WHAT YOU HAVE TO DO
Give the listing again exactly, skipping any pictures it holds.

SOURCE DATA

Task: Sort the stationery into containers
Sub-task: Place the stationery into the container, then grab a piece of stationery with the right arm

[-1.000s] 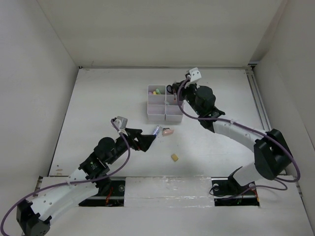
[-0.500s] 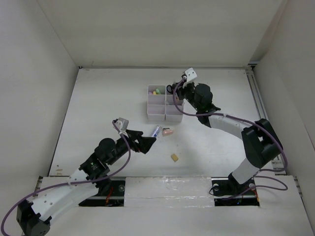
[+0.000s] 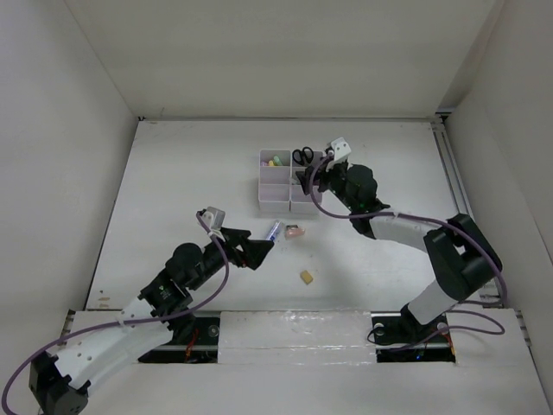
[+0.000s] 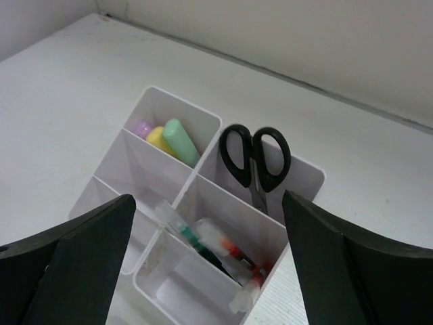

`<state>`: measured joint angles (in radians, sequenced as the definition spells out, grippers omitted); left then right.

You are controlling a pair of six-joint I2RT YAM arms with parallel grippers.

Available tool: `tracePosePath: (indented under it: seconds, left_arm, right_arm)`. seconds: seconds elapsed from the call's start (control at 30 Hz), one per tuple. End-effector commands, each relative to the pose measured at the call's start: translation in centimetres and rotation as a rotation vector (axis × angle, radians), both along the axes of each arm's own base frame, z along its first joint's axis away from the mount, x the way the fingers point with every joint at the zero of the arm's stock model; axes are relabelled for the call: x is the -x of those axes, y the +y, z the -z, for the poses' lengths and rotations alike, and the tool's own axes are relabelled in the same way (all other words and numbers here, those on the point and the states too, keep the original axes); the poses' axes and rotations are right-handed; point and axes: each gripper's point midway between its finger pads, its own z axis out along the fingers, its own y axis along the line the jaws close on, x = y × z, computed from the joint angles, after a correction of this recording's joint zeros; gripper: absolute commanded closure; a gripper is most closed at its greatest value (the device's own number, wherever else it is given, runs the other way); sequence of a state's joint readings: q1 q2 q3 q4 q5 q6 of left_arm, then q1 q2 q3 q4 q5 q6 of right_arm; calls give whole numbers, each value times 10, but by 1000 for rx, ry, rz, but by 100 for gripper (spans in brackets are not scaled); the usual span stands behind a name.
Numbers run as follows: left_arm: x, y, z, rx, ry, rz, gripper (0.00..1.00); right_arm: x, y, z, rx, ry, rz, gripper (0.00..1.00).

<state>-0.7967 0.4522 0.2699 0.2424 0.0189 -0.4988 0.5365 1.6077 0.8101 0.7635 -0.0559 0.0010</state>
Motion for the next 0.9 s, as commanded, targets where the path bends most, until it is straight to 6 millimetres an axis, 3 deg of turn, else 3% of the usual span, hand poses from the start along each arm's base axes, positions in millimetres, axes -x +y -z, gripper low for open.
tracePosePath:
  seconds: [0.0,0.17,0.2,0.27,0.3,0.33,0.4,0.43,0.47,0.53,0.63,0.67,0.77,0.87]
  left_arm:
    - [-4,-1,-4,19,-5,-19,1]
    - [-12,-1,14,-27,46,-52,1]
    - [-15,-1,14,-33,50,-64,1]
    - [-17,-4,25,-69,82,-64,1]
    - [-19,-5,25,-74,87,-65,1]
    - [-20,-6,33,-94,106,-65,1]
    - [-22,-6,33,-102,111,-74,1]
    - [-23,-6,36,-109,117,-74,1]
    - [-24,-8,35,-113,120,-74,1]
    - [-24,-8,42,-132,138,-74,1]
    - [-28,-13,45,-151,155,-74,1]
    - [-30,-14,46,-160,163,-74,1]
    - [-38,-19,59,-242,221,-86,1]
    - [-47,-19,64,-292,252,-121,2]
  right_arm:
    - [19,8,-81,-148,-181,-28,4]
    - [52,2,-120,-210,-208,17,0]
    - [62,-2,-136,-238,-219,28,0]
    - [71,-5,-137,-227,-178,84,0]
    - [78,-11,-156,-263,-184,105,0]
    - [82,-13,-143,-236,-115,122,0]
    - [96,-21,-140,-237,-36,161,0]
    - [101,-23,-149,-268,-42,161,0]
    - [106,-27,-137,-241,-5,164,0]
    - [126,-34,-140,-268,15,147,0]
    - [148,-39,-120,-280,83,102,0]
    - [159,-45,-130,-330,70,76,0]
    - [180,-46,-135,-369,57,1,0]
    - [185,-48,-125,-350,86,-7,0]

EXERCISE RESPONSE
Task: Sort the stationery into containers
Sub-task: Place the stationery into the container, then grab a piece of stationery with the right arm

[-1.000s] 
[-0.500s] 
[+0.000s] 
[+0.000s] 

`<state>`: measured joint angles (in radians, sequenced as the definition spells out, grippers omitted); left then right.

You are controlling a pair of six-joint I2RT YAM arms with parallel grippers.

Available tool: `tracePosePath: (indented under it: seconds, left_arm, right_arm)`. seconds: seconds elapsed from the call's start (control at 30 Hz), one per tuple. End-effector commands, each relative to the pose measured at the call's start: translation in centimetres and rotation as a rotation vector (axis × angle, radians), both along the axes of each arm's own base frame, z along its first joint's axis away from the mount, x the way the fingers point with every joint at the zero of the arm's stock model; axes are relabelled for the call: x is the -x of those axes, y the +y, z the -z, for the poses' lengths and rotations alike, and the tool's own axes are relabelled in the same way (all other words and numbers here, those on the point and the states too, keep the original axes); the poses' axes and rotations are right-handed; point and axes: each gripper's point midway between its finger pads, its own z axis out along the fingers, its own y axis along the line the jaws close on, x = y × z, computed from the joint angles, after a correction of this recording's joint zeros; gripper: absolute commanded closure; a gripper is most closed at its greatest value (the device's own number, wherever else it is given, runs the other way); sequence of a state's joint readings: q1 q2 q3 q4 q5 q6 of left_arm, then q1 q2 q3 q4 q5 q6 of right_arm; calls give whole numbers, each value times 10, but by 1000 for rx, ry, rz, but by 100 for gripper (spans in brackets are not scaled); the usual span stands behind a name.
Numbers run as follows: left_arm: x, y, z, rx, ry, rz, gripper (0.00..1.00); right_arm: x, y, z, rx, ry, rz, gripper (0.00..1.00).

<state>-0.7967 0.4522 0.2699 0.2424 0.0189 -0.4988 0.5365 1.6077 0.8101 0.7635 -0.0559 0.0010</state>
Motion for the next 0.9 s, as commanded, targets where the path bends most, until it is straight to 6 millimetres an axis, 3 deg of turn, else 3% of the usual span, hand poses from the start along each arm's base axes, positions in millimetres, axes -x +y -z, gripper low for open.
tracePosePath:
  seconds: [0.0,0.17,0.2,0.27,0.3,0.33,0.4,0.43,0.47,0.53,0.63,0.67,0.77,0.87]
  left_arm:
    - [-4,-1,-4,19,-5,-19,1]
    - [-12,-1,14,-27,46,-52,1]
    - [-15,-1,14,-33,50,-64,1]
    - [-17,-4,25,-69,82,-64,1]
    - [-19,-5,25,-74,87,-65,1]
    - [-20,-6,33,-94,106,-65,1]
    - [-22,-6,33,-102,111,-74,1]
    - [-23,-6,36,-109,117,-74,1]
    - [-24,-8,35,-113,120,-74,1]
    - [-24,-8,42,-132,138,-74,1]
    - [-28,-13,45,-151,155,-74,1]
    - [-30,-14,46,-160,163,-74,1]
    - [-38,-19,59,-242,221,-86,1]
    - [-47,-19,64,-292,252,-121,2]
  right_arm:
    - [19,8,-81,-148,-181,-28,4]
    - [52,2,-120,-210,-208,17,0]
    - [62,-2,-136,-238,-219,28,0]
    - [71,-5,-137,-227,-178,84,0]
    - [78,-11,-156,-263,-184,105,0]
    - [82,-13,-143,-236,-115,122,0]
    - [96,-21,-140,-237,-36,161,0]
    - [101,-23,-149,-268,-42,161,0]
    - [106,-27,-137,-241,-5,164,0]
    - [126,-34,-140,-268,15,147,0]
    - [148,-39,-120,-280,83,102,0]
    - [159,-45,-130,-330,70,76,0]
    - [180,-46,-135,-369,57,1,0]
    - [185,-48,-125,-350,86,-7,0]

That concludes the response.